How to complete this task: Locate and copy each line in the data that contains the word "wooden".

Material for this exercise:
[Start of Attachment]

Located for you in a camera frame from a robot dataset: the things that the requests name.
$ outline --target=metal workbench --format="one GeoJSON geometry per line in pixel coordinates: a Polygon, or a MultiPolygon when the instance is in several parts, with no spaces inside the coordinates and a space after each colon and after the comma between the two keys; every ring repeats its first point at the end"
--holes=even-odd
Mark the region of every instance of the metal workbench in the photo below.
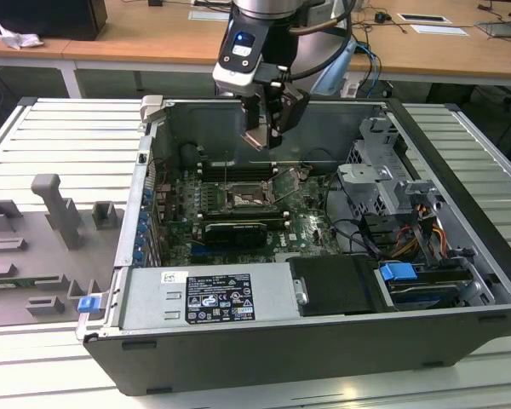
{"type": "MultiPolygon", "coordinates": [[[[23,178],[56,172],[63,194],[78,208],[95,195],[124,206],[142,135],[139,105],[40,99],[33,107],[18,107],[0,130],[0,197],[8,189],[22,211],[41,210],[23,178]]],[[[460,112],[406,107],[511,244],[511,164],[460,112]]],[[[423,176],[422,166],[415,167],[423,176]]],[[[91,359],[74,328],[0,328],[0,408],[511,407],[511,337],[450,368],[130,398],[91,359]]]]}

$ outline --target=computer case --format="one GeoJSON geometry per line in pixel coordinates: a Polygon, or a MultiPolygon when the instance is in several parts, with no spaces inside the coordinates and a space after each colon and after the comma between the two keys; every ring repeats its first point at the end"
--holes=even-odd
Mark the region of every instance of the computer case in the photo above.
{"type": "Polygon", "coordinates": [[[0,1],[0,25],[21,34],[95,40],[106,18],[104,0],[0,1]]]}

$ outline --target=blue plastic clip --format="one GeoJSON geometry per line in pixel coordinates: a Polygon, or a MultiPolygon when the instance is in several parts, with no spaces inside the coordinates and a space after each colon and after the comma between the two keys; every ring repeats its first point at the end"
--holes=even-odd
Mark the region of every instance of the blue plastic clip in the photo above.
{"type": "Polygon", "coordinates": [[[409,262],[387,262],[379,268],[385,281],[390,279],[417,279],[415,269],[409,262]]]}
{"type": "Polygon", "coordinates": [[[96,314],[100,312],[100,297],[98,296],[81,297],[78,302],[78,312],[80,314],[83,313],[96,314]]]}

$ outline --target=white sticker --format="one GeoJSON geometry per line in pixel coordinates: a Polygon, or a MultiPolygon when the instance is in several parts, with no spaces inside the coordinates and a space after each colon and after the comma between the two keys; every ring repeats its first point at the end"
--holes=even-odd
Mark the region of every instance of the white sticker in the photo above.
{"type": "Polygon", "coordinates": [[[186,283],[188,271],[163,271],[161,273],[161,284],[186,283]]]}

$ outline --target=power supply label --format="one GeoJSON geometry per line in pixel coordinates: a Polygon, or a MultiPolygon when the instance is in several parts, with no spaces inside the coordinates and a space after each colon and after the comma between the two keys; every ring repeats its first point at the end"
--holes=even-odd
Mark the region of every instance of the power supply label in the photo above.
{"type": "Polygon", "coordinates": [[[188,324],[256,319],[249,274],[187,277],[188,324]]]}

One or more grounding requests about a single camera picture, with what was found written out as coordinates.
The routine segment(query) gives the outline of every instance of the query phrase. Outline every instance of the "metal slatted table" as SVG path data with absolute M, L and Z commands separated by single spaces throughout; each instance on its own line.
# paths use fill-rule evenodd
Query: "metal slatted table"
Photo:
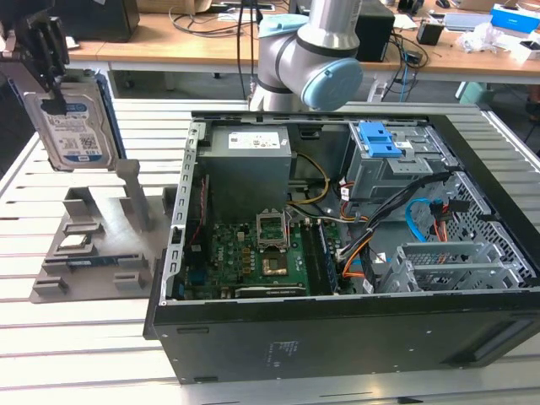
M 191 111 L 246 109 L 239 101 L 200 100 L 117 100 L 115 107 L 127 155 L 141 161 L 139 180 L 147 195 L 160 195 L 163 185 L 177 182 Z M 463 105 L 352 104 L 343 110 L 382 108 L 450 114 L 529 218 L 538 221 L 537 161 L 495 115 Z M 160 343 L 141 337 L 147 300 L 27 300 L 70 186 L 91 186 L 97 197 L 123 195 L 113 173 L 54 173 L 37 136 L 0 182 L 2 404 L 364 404 L 395 403 L 397 397 L 445 404 L 540 402 L 540 337 L 478 370 L 180 386 Z

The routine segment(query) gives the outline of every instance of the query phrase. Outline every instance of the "floor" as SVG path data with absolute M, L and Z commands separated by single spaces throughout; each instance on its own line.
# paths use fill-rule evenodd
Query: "floor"
M 220 78 L 211 78 L 208 73 L 176 73 L 173 91 L 165 89 L 163 73 L 134 72 L 116 73 L 116 82 L 122 98 L 137 99 L 210 99 L 239 100 L 242 98 L 240 80 L 237 74 L 221 74 Z M 243 75 L 245 88 L 249 89 L 249 75 Z M 454 97 L 458 83 L 419 82 L 408 102 L 456 103 Z M 355 100 L 366 100 L 371 80 L 366 79 L 356 94 Z M 525 112 L 527 88 L 520 85 L 496 84 L 493 86 L 496 96 L 491 103 L 495 113 L 524 139 L 532 130 Z M 388 94 L 386 101 L 399 101 L 399 94 Z M 20 150 L 33 133 L 30 119 L 19 104 L 7 83 L 0 81 L 0 177 L 13 163 Z M 534 128 L 529 147 L 533 151 L 540 149 L 540 126 Z

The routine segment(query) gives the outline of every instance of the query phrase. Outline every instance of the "gray power supply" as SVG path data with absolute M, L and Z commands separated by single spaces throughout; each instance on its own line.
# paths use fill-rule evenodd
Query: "gray power supply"
M 208 132 L 197 162 L 212 179 L 216 220 L 247 222 L 265 209 L 282 211 L 291 166 L 287 128 L 214 127 Z

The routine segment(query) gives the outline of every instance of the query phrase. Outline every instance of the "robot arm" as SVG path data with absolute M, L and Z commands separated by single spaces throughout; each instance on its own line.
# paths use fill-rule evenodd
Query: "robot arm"
M 333 111 L 353 98 L 362 81 L 354 58 L 361 0 L 313 0 L 303 15 L 266 17 L 259 28 L 259 70 L 252 110 L 295 111 L 295 101 Z
M 66 73 L 68 47 L 62 24 L 43 0 L 4 1 L 0 6 L 0 72 L 21 92 L 51 93 L 47 110 L 65 114 L 57 78 Z

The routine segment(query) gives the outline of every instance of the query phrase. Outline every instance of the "black box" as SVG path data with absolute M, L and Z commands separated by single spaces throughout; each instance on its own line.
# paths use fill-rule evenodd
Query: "black box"
M 364 0 L 360 9 L 356 35 L 360 47 L 356 58 L 361 62 L 382 62 L 394 27 L 394 14 L 379 0 Z
M 444 28 L 443 24 L 422 23 L 416 34 L 416 41 L 420 45 L 437 45 Z
M 128 42 L 139 21 L 137 0 L 56 0 L 49 15 L 77 41 Z

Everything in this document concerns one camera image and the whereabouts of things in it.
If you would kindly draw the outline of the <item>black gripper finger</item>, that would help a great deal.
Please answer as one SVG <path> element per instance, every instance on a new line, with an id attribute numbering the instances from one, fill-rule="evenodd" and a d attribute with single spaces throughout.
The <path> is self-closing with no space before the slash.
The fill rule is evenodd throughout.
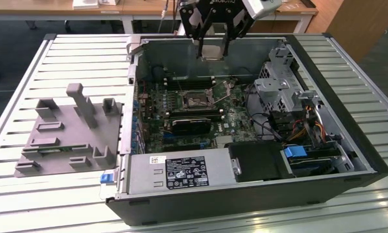
<path id="1" fill-rule="evenodd" d="M 204 36 L 212 25 L 213 7 L 209 1 L 181 1 L 179 13 L 185 35 L 195 41 L 197 57 L 203 56 Z"/>
<path id="2" fill-rule="evenodd" d="M 228 47 L 232 40 L 243 38 L 252 27 L 255 20 L 245 9 L 227 9 L 225 26 L 227 31 L 223 38 L 223 55 L 228 55 Z"/>

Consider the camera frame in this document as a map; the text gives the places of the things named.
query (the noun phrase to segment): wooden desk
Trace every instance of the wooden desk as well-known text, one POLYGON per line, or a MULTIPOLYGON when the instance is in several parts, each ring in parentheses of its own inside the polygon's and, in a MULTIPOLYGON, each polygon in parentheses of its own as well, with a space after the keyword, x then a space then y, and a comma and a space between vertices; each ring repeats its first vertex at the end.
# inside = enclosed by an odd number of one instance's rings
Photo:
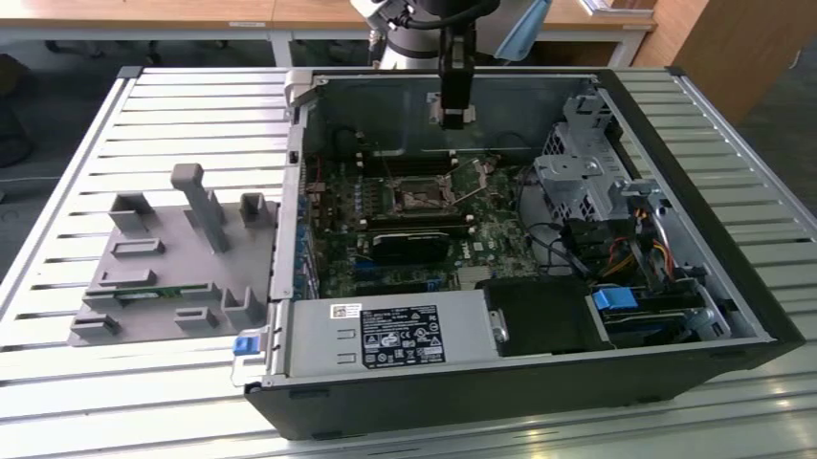
MULTIPOLYGON (((274 29, 369 30, 349 0, 277 0, 274 29)), ((650 31, 656 21, 645 18, 593 17, 577 0, 554 0, 545 19, 546 31, 650 31)))
MULTIPOLYGON (((554 0, 538 41, 620 43, 610 65, 629 66, 645 33, 656 21, 645 18, 593 17, 577 0, 554 0)), ((273 46, 278 66, 291 67, 295 39, 367 39, 369 26, 349 0, 277 0, 273 46)))
POLYGON ((63 40, 266 39, 275 0, 0 0, 0 34, 63 40))

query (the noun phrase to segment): metal bracket
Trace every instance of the metal bracket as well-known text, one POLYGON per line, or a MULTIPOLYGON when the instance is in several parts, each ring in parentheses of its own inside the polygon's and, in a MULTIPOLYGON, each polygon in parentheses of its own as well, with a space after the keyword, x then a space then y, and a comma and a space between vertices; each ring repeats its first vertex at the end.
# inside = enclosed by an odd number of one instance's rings
POLYGON ((283 79, 283 96, 289 110, 301 107, 313 98, 313 71, 290 70, 283 79))

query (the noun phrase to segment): motherboard
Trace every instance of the motherboard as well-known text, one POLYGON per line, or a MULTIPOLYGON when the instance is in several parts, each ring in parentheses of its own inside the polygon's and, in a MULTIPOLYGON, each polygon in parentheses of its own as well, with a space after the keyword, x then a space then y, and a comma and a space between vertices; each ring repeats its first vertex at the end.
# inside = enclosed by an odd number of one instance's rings
POLYGON ((473 290, 537 275, 514 208, 524 166, 490 152, 404 160, 367 147, 306 169, 307 217, 322 298, 473 290))

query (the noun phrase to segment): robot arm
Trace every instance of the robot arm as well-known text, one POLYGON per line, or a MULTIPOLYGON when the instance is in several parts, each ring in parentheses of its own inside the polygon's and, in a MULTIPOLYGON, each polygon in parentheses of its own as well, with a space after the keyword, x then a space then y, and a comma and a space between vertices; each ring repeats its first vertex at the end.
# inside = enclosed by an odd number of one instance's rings
POLYGON ((462 129, 477 52, 520 60, 530 52, 552 0, 351 0, 387 38, 382 69, 437 68, 444 129, 462 129))

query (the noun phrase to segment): blue latch
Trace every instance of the blue latch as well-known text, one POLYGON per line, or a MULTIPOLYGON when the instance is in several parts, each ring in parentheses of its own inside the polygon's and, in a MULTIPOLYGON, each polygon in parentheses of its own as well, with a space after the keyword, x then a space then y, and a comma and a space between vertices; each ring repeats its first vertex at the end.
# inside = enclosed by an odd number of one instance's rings
POLYGON ((600 311, 605 309, 632 309, 638 307, 636 296, 628 287, 601 289, 593 294, 593 301, 600 311))
POLYGON ((233 355, 254 356, 261 354, 261 337, 238 337, 233 343, 233 355))

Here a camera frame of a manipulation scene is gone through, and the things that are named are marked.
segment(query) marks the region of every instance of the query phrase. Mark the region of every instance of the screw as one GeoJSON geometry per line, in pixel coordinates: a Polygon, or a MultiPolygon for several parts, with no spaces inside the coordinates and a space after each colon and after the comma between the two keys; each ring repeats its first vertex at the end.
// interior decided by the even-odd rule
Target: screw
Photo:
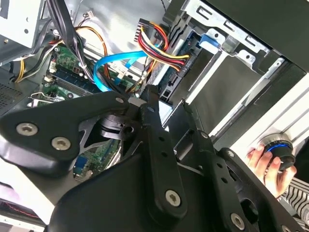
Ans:
{"type": "Polygon", "coordinates": [[[232,223],[241,231],[245,229],[245,223],[243,222],[243,220],[238,214],[232,213],[231,220],[232,220],[232,223]]]}
{"type": "Polygon", "coordinates": [[[230,157],[234,157],[234,153],[233,153],[233,152],[228,151],[227,153],[228,153],[228,155],[229,155],[230,157]]]}
{"type": "Polygon", "coordinates": [[[283,232],[291,232],[289,228],[287,228],[286,226],[282,225],[282,230],[283,232]]]}
{"type": "Polygon", "coordinates": [[[165,193],[165,198],[174,207],[178,207],[181,203],[180,196],[173,190],[167,190],[165,193]]]}
{"type": "Polygon", "coordinates": [[[208,135],[205,133],[205,132],[201,132],[201,135],[205,138],[205,139],[208,139],[208,135]]]}
{"type": "Polygon", "coordinates": [[[68,93],[68,94],[67,94],[67,97],[68,97],[68,98],[73,98],[74,96],[73,96],[72,93],[68,93]]]}
{"type": "Polygon", "coordinates": [[[116,101],[118,101],[119,103],[124,103],[124,100],[122,100],[121,98],[116,98],[116,101]]]}
{"type": "Polygon", "coordinates": [[[71,147],[71,142],[65,137],[56,137],[52,140],[52,146],[59,151],[66,151],[71,147]]]}
{"type": "Polygon", "coordinates": [[[16,127],[16,131],[24,136],[33,136],[38,132],[38,127],[32,123],[20,123],[16,127]]]}
{"type": "Polygon", "coordinates": [[[154,112],[154,111],[155,111],[155,110],[154,110],[152,107],[150,107],[150,106],[148,106],[147,109],[148,109],[149,111],[151,111],[151,112],[154,112]]]}

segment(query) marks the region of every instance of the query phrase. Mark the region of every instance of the knob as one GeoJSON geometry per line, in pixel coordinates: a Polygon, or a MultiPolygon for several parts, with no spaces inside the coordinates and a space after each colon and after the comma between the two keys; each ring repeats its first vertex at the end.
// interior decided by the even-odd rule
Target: knob
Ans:
{"type": "Polygon", "coordinates": [[[281,159],[279,170],[283,171],[295,163],[295,157],[292,154],[293,144],[286,134],[271,134],[260,141],[265,146],[264,152],[270,151],[275,157],[281,159]]]}

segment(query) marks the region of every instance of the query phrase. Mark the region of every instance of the screw hole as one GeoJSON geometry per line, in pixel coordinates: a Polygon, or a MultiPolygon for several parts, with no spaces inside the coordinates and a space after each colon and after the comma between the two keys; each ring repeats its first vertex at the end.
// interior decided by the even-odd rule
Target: screw hole
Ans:
{"type": "Polygon", "coordinates": [[[225,178],[221,178],[221,179],[222,179],[222,181],[223,181],[224,183],[227,184],[227,179],[225,179],[225,178]]]}
{"type": "Polygon", "coordinates": [[[148,109],[150,112],[154,112],[154,111],[155,111],[154,108],[152,108],[152,107],[150,107],[150,106],[148,106],[147,109],[148,109]]]}
{"type": "Polygon", "coordinates": [[[134,130],[133,127],[126,127],[124,129],[124,134],[130,134],[133,132],[133,130],[134,130]]]}

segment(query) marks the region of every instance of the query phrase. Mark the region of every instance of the green circuit board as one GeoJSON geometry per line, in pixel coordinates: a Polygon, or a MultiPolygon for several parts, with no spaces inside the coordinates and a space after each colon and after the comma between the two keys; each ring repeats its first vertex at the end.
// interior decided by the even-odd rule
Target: green circuit board
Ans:
{"type": "Polygon", "coordinates": [[[73,53],[66,47],[58,46],[59,51],[57,52],[56,66],[60,65],[76,74],[79,74],[81,68],[79,67],[78,59],[73,53]]]}
{"type": "MultiPolygon", "coordinates": [[[[41,87],[42,93],[47,97],[59,101],[65,101],[69,99],[78,98],[80,96],[58,86],[56,83],[44,82],[41,87]]],[[[47,101],[49,98],[45,98],[43,95],[41,100],[47,101]]],[[[40,101],[38,106],[44,106],[49,103],[40,101]]],[[[103,143],[102,146],[91,148],[88,151],[80,154],[80,157],[86,158],[87,162],[83,168],[74,168],[73,173],[77,174],[79,180],[83,180],[88,170],[92,171],[92,177],[98,175],[105,170],[111,159],[114,157],[119,147],[119,141],[110,139],[103,143]]]]}

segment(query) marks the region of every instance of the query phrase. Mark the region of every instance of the red wire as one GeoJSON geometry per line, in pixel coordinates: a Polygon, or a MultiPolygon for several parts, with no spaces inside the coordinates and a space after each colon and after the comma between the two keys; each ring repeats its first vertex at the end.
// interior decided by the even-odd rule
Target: red wire
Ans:
{"type": "Polygon", "coordinates": [[[172,59],[169,59],[167,57],[159,57],[158,54],[154,53],[153,50],[151,50],[147,44],[144,43],[144,41],[141,39],[141,35],[139,36],[139,39],[138,39],[138,42],[140,44],[140,46],[142,46],[145,50],[147,50],[147,52],[149,52],[152,56],[160,59],[160,60],[163,60],[164,62],[168,62],[168,63],[172,63],[172,64],[181,64],[181,65],[184,65],[185,62],[184,61],[180,61],[180,60],[172,60],[172,59]]]}
{"type": "Polygon", "coordinates": [[[157,29],[159,31],[159,33],[163,37],[163,39],[164,39],[164,48],[163,48],[163,50],[166,51],[168,46],[169,46],[169,40],[168,40],[168,37],[166,36],[166,33],[162,30],[162,28],[158,27],[157,25],[155,25],[155,24],[152,24],[152,25],[153,25],[153,27],[155,29],[157,29]]]}
{"type": "MultiPolygon", "coordinates": [[[[147,54],[147,55],[151,55],[153,56],[148,50],[147,47],[144,47],[142,44],[141,44],[141,38],[139,37],[138,39],[138,42],[139,42],[139,45],[141,46],[141,48],[144,50],[144,52],[147,54]]],[[[180,67],[177,66],[177,64],[173,64],[173,63],[169,63],[168,61],[164,61],[166,64],[170,65],[171,67],[173,67],[174,69],[176,69],[178,72],[180,71],[180,67]]]]}
{"type": "Polygon", "coordinates": [[[5,204],[6,204],[9,208],[11,208],[11,209],[13,209],[13,210],[15,210],[15,211],[17,211],[17,212],[19,212],[19,213],[22,213],[22,214],[27,215],[27,216],[29,216],[29,217],[39,218],[38,216],[35,216],[35,215],[32,215],[32,214],[26,213],[26,212],[24,212],[24,211],[21,211],[21,210],[19,210],[19,209],[16,209],[15,207],[11,206],[11,205],[8,204],[8,203],[5,203],[5,204]]]}

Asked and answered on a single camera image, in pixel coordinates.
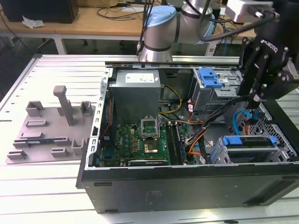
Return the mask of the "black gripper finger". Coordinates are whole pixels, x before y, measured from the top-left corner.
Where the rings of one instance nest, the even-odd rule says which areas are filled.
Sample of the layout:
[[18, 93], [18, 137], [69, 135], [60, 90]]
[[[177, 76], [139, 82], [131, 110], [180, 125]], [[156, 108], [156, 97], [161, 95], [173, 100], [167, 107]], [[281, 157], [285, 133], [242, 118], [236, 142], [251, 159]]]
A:
[[267, 77], [262, 82], [261, 99], [279, 99], [299, 86], [297, 71], [281, 70], [276, 75]]
[[242, 81], [236, 94], [247, 97], [247, 109], [256, 109], [261, 102], [259, 94], [262, 90], [262, 77], [266, 73], [268, 60], [268, 47], [262, 38], [256, 37], [253, 40], [247, 37], [243, 38], [238, 65]]

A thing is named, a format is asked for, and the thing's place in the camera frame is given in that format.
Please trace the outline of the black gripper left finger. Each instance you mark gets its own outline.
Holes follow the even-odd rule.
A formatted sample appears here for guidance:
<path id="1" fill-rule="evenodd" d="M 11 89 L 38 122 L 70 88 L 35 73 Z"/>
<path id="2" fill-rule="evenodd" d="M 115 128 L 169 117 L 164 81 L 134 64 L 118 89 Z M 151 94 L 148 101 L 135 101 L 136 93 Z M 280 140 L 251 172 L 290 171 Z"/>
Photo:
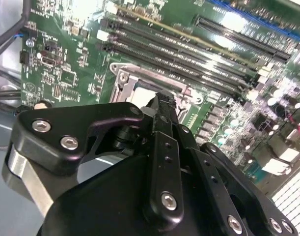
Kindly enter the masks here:
<path id="1" fill-rule="evenodd" d="M 179 144 L 162 93 L 139 109 L 120 102 L 21 113 L 5 163 L 44 216 L 65 192 L 123 160 L 145 157 L 150 224 L 184 217 Z"/>

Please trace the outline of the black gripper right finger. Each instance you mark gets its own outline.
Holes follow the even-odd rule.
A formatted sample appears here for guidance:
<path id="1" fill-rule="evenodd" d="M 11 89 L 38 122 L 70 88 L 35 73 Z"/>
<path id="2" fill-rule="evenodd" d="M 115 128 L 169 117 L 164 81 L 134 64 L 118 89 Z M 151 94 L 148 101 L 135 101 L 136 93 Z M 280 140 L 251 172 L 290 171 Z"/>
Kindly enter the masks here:
<path id="1" fill-rule="evenodd" d="M 173 124 L 181 163 L 187 166 L 199 190 L 209 236 L 296 236 L 290 220 L 211 143 L 199 146 L 192 132 L 179 124 L 176 102 L 162 93 L 164 110 Z"/>

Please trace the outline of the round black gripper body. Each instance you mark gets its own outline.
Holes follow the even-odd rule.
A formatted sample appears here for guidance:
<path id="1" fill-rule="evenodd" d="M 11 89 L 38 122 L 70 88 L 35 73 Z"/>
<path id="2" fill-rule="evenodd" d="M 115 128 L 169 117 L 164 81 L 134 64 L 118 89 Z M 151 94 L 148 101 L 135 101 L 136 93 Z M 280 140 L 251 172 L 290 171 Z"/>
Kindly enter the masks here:
<path id="1" fill-rule="evenodd" d="M 41 236 L 159 236 L 145 219 L 145 157 L 123 160 L 62 194 L 51 206 Z M 184 217 L 169 236 L 219 236 L 211 208 L 193 176 L 181 173 Z"/>

[End of Attachment]

Exercise output:
query (the noun phrase to segment): wooden desk
Trace every instance of the wooden desk as well-known text, one POLYGON per line, or a MULTIPOLYGON when the instance is in several parts, each ring in parentheses of its own inside the polygon's and, in a MULTIPOLYGON, each polygon in parentheses of its own as well, with a space after the keyword, x then a space then y, and a comma and a space between vertices; each ring repeats its first vertex at the end.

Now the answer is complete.